Mumbai, India, circa 2009. The fifth most populous metropolitan area in the world with 19 million people. Within this urban crunch are the hundred of thousands of office workers whose stomachs rumble at lunchtime. Instead of trying to find a meal in the limited time of a lunch hour amidst the crush of people, they employ the services of the dabbawala (Marathi for “lunch box man”), an elite squadron of between 4,000 and 5,000 individuals who form a citywide food-delivery web. According to the company, The Bombay Tiffin Box Suppliers Association, they deliver between 175,000 and 200,000 meals a day. In its 125 years of existence, the company has maintained an obsession with perfection. According to a company survey, there is a mistake in one of 6 million deliveries. This translates into about one mistake a month. Major corporations the world over envies the successes of the dabbawala and would kill for insights into how it is done. But it is less of a list of adages, company memorandums and seminars and more of a confluence of circumstances. The reason for such success may be familial. According to an article about the dabbawala in The Economist the region in Western India from which almost all dabbawala hail from was the home of warrior king Shivaji Bhosle, “remembered as a tactical genius as well as a benevolent ruler.” Bhosle’s success and abilities must have made him a strong influence on his soldiers, subjects and their descendents.
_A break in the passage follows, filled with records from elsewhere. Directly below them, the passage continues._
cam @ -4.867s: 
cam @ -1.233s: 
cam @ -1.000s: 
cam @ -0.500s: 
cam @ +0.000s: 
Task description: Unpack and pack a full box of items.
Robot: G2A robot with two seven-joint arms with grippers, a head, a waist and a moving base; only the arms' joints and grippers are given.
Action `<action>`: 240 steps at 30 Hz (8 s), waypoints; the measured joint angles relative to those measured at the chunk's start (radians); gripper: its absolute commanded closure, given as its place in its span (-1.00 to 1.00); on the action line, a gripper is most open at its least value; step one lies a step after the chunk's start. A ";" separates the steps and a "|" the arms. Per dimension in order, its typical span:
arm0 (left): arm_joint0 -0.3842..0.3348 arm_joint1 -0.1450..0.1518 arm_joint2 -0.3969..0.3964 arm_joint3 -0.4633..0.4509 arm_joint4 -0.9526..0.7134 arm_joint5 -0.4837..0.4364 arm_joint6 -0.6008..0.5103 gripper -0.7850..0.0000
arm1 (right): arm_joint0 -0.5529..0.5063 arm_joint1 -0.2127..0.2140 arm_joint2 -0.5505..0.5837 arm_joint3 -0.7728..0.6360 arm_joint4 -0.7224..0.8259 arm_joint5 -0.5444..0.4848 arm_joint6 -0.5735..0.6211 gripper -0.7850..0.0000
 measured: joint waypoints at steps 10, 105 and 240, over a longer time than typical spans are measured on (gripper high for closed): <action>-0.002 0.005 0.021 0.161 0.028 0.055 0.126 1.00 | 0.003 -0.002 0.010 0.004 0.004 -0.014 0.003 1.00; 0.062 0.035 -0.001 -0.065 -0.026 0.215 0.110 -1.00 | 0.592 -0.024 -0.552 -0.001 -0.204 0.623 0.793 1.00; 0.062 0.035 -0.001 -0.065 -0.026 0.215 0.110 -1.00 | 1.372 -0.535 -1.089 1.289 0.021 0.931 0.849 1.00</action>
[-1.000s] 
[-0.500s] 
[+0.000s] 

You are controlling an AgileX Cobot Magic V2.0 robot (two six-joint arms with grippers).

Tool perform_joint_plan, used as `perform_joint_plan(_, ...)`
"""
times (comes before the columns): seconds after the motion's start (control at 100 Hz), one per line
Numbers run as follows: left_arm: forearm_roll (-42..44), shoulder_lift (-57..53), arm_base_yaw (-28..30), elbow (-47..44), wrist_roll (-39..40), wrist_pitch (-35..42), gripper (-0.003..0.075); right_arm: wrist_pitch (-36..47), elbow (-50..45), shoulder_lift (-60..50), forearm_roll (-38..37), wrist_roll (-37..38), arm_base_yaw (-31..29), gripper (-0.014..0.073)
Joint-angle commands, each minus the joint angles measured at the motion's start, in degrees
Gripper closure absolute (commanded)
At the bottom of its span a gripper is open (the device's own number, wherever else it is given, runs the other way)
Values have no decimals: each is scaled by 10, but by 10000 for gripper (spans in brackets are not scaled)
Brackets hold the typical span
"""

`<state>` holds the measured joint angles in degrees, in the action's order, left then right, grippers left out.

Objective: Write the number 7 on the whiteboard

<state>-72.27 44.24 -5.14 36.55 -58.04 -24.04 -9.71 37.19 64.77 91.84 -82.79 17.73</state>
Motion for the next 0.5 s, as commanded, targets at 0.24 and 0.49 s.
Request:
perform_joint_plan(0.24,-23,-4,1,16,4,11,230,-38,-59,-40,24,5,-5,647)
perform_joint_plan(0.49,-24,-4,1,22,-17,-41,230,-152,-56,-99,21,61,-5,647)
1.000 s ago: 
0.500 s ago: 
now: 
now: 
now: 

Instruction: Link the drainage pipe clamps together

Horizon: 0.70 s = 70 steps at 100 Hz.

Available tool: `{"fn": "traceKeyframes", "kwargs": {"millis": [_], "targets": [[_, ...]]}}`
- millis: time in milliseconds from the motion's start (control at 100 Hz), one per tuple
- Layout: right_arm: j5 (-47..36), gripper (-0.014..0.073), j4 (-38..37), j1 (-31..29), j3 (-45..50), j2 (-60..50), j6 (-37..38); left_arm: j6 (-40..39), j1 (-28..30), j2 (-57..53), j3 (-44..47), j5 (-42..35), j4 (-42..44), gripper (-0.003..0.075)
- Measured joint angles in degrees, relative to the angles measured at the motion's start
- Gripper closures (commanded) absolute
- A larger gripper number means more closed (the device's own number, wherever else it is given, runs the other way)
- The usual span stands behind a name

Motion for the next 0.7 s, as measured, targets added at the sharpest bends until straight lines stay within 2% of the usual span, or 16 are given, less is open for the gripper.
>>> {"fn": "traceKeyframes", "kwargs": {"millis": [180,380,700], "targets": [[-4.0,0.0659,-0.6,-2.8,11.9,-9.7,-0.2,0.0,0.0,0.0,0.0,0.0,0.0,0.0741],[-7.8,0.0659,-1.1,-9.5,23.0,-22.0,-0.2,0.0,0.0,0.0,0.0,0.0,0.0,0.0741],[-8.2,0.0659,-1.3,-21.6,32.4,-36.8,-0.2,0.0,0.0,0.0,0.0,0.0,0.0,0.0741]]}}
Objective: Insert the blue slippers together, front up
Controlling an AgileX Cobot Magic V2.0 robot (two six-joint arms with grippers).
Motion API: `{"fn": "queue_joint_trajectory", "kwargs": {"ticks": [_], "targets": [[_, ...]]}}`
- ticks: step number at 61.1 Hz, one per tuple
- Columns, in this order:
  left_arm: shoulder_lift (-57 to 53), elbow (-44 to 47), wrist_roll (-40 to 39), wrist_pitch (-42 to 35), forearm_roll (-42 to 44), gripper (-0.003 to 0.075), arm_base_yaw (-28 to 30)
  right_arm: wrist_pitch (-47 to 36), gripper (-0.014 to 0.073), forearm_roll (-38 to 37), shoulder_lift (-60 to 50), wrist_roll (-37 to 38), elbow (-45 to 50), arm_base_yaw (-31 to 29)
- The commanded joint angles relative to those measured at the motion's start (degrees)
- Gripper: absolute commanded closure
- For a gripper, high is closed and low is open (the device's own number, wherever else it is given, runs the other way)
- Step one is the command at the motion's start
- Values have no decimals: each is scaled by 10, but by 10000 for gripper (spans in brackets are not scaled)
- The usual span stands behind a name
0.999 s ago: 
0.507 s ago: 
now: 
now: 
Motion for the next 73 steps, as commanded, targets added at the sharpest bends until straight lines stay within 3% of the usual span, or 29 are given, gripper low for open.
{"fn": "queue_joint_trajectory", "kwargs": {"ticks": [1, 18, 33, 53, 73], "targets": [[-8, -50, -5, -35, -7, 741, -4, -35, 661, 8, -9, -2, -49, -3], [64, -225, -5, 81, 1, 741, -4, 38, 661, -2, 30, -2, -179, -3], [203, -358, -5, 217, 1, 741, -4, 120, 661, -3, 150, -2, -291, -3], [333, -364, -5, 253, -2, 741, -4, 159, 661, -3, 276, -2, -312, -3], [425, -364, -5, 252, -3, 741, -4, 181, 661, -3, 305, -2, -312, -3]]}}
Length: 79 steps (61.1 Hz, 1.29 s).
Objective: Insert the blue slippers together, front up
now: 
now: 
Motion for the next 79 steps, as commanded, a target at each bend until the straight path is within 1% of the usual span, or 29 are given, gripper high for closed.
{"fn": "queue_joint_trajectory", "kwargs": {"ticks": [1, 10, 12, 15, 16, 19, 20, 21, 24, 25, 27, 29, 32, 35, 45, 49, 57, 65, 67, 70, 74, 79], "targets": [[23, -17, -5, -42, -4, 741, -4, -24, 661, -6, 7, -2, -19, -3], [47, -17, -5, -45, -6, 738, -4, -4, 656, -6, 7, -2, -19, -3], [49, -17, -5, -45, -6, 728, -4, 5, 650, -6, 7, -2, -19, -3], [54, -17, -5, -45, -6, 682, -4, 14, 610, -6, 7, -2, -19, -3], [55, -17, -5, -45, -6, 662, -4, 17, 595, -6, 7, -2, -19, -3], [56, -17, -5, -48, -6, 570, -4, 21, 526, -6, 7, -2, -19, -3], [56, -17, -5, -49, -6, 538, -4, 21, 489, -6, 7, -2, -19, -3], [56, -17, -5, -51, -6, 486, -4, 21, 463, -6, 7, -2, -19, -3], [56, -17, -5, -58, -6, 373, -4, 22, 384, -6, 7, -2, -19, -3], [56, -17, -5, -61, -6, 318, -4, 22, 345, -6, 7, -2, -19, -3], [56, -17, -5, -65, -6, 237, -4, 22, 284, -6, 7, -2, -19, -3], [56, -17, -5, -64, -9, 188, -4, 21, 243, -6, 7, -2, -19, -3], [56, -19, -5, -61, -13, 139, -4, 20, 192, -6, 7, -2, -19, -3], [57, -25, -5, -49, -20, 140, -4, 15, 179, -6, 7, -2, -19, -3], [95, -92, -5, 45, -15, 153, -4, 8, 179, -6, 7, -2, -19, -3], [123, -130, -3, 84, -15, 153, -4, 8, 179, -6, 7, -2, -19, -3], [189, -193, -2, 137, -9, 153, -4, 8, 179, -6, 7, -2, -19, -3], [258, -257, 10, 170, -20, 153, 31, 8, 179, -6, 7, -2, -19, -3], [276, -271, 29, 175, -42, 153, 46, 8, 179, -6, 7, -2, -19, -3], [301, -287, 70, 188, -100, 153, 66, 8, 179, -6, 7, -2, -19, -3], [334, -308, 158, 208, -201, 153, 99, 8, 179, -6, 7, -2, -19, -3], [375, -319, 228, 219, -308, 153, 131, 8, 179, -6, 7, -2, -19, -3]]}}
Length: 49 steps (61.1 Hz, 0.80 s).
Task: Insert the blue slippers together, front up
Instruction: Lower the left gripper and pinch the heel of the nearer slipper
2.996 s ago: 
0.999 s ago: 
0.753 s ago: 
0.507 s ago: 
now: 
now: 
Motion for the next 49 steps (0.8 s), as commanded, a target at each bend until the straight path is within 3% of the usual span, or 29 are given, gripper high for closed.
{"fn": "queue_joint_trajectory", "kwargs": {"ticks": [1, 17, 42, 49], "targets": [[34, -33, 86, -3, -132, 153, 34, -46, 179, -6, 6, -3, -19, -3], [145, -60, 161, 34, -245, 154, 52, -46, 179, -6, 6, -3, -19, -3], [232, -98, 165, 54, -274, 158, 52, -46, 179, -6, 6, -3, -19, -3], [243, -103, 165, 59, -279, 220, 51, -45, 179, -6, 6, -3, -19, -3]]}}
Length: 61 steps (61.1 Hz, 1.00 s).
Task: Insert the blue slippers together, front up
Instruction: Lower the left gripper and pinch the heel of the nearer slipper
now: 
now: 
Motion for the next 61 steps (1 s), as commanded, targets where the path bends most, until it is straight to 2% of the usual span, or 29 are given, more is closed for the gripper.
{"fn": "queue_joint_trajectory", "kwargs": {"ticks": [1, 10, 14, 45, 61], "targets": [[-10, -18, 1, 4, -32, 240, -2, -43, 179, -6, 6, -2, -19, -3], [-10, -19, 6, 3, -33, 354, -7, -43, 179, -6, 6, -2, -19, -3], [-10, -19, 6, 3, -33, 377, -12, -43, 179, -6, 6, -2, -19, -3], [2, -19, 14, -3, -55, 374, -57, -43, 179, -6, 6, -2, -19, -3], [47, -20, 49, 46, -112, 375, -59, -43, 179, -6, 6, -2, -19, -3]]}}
Furthermore, each dabbawala isn’t a mere employee, but a shareholder in the organization, thus they are all equal in status.
The dabbawala service’s swift machinations, and distinctive white uniforms, are a ubiquitous sight on the street of Mumbai, even in the sometimes-extreme Indian monsoon weather. This is how the food flows amongst them: It is prepared in various locations ranging from catering establishments to private homes and gathered by a collecting dabbawala, usually on a bicycle. Then, all of the boxed lunches are gathered together, color-coded and sorted. Then the sorted bundles, each marked to indicate the delivery location, are loaded onto the appropriate train. When each bundle reaches its destination, a local dabbawala delivers them to the appropriate address. Then the empty boxes are gathered to use the next day. All of this is done for a nominal monthly fee.
And the food? It is a direct response to the Indian aversion to western-style fast food, homemade (or quasi-homemade) and fresh daily, it arrives warm and ready to eat.